During winter, warm-water loving snook become more lethargic. However, the flounder action heats up as the temperatures drop. For flounder, tip a jig with a shrimp piece and bounce it off the bottom. Flounder also hit live minnows, live shrimp and various soft-plastic baits.
If they wish, anglers can rent boats, canoes or kayaks to go up the Sebastian River. About two miles upriver, anglers might start catching largemouth bass, bluegills and other freshwater fish. Some people also fish the mosquito control ditches inside the park.
Some people camp at the park. However, visitors can find lodging, food and other accommodations in the nearby cities of Vero Beach, Sebastian, Melbourne and several smaller towns.
SKYWAY FISHING PIER
Across the peninsula, anglers might find good action at the Skyway Fishing Pier State Park over Tampa Bay. The new Sunshine Skyway Bridge connecting St. Petersburg to Sarasota opened in 1987 to carry I-275. After the new bridge opened, parts of the old bridge became lighted fishing piers.
The original Sunshine Skyway Bridge opened in 1954. A parallel structure turning it into a four-lane bridge opened in 1969, giving fish plenty of time to find the cover created by the pilings. Some debris from the demolished center section of the old bridge became nearby fish-attracting artificial reefs.
The southern pier extends about a mile and a half over the mouth of Tampa Bay. The northern pier stretches about three-quarters of a mile. Fortunately, people can drive their vehicles out onto the long piers.
The pompano run usually begins in early April. Then, the mangrove snapper move in, followed by cobia. In late spring, anglers catch king mackerel around the piers. From the summer through autumn, look for Spanish mackerel. Anglers might also catch snook during the warmer months, as well as tarpon, black sea bass, sheepshead and more. The waters near the bridge even produced some tiger sharks exceeding 1,200 pounds.
Both piers remain open 24 hours a day, seven days a week. Anglers can buy fishing supplies, snacks, drinks and other items on either the north or south piers. Visitors can also rent fishing equipment at the bait shop.
Gold, Silver, Jewels and Fishing!
While near Sebastian, check out the McLarty Treasure Museum and learn why people call this area the Treasure Coast.
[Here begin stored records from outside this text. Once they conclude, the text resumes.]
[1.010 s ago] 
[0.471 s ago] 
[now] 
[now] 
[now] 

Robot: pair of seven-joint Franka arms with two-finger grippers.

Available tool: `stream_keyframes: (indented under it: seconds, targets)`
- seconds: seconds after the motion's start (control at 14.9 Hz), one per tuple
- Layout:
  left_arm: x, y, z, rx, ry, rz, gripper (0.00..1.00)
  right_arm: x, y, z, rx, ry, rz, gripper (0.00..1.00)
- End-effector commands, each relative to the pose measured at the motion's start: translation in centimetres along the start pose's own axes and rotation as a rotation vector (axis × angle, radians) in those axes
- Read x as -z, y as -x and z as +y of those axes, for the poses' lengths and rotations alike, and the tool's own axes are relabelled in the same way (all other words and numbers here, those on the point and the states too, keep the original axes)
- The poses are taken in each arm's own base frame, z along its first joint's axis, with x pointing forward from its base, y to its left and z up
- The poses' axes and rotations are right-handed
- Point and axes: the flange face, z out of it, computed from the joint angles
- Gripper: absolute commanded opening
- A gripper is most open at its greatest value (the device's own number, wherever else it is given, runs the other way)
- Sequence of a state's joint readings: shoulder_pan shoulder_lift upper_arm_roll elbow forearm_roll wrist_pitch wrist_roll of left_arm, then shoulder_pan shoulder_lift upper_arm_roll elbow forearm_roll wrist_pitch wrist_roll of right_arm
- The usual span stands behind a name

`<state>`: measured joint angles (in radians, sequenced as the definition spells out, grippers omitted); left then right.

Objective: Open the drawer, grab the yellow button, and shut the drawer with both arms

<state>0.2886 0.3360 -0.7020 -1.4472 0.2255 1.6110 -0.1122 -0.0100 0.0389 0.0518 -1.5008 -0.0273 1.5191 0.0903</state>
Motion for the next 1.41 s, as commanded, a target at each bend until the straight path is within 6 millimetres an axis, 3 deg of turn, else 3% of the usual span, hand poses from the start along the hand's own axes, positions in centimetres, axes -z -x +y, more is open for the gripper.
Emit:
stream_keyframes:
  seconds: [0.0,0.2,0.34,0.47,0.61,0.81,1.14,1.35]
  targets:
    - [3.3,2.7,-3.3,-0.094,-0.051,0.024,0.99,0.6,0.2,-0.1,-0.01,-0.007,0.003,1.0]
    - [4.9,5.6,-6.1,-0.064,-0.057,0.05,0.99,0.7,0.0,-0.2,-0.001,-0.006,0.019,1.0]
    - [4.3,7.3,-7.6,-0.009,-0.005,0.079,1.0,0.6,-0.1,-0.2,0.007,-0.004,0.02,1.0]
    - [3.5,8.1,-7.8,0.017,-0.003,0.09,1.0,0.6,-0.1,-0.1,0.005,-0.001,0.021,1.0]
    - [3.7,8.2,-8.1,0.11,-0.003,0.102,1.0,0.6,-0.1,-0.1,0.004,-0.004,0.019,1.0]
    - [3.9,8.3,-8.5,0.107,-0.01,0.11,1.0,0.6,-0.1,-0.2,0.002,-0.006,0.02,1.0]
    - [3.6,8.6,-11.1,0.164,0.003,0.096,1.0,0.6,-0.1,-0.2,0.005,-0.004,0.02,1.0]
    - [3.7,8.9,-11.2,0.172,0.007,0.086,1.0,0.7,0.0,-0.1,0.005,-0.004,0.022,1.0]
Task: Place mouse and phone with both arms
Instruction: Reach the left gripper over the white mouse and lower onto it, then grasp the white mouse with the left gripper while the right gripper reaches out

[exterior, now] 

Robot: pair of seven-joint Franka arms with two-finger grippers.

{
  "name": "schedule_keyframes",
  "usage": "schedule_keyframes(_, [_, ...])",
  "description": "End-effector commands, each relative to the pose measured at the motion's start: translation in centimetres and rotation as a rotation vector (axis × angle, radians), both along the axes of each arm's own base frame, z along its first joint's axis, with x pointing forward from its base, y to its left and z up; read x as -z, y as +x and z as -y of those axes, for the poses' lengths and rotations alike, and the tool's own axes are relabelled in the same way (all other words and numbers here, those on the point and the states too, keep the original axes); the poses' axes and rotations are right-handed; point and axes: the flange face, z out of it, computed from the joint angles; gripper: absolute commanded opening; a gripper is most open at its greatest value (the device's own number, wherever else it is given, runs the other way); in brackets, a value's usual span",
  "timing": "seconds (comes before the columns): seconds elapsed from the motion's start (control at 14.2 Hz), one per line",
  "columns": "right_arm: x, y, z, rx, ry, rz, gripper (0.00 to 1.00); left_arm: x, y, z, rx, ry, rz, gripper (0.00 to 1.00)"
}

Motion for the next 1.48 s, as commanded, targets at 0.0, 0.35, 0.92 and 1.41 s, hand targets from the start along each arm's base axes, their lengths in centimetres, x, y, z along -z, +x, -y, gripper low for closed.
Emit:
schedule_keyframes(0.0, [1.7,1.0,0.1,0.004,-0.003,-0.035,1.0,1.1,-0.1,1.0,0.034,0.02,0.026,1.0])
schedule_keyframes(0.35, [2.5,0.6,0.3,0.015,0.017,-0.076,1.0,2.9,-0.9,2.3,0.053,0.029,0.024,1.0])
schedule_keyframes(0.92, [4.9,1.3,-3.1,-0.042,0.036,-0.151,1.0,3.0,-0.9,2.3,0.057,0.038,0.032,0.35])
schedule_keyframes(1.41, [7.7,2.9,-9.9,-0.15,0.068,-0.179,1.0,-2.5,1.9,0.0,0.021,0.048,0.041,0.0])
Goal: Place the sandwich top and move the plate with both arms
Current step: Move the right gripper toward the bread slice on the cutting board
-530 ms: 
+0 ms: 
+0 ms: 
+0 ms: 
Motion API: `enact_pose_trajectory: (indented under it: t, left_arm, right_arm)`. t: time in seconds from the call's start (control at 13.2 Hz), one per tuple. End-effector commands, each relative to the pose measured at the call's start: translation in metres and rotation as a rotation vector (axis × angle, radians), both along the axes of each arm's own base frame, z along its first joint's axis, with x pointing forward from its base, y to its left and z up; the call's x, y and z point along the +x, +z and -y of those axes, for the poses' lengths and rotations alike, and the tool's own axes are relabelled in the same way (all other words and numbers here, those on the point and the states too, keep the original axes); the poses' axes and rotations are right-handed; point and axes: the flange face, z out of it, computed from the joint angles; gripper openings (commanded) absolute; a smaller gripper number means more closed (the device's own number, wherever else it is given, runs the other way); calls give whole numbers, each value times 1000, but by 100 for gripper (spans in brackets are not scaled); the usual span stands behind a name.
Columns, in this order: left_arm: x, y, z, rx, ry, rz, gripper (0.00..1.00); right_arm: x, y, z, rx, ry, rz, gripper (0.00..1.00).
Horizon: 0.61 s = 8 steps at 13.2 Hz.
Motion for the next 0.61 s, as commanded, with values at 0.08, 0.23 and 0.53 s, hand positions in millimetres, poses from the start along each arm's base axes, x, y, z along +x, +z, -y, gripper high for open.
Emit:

In July 1715, 11 ships laden with gold, silver and precious jewels set sail from Cuba for Spain. Seven days later, one of the richest Spanish treasure fleets in history, encountered a hurricane off the Florida coast. All 11 treasure ships sunk near Vero Beach, killing about 1,000 sailors.
Today, visitors to the McLarty Treasure Museum can see some artifacts from that fleet pulled off the bottom of the Atlantic and exhibits telling the tragedy story of that doomed fleet.
People can also climb into the observation tower to see where it all happened 300 years ago, knowing that much of the fabled treasure remains out there somewhere in the depths.
Anglers might also explore the Sebastian Fishing Museum, a collection devoted to the rich history of the Sebastian fishing industry and the Indian River Lagoon. Both museums open seven days a week from 10 a.m. to 4 p.m. except on major holidays.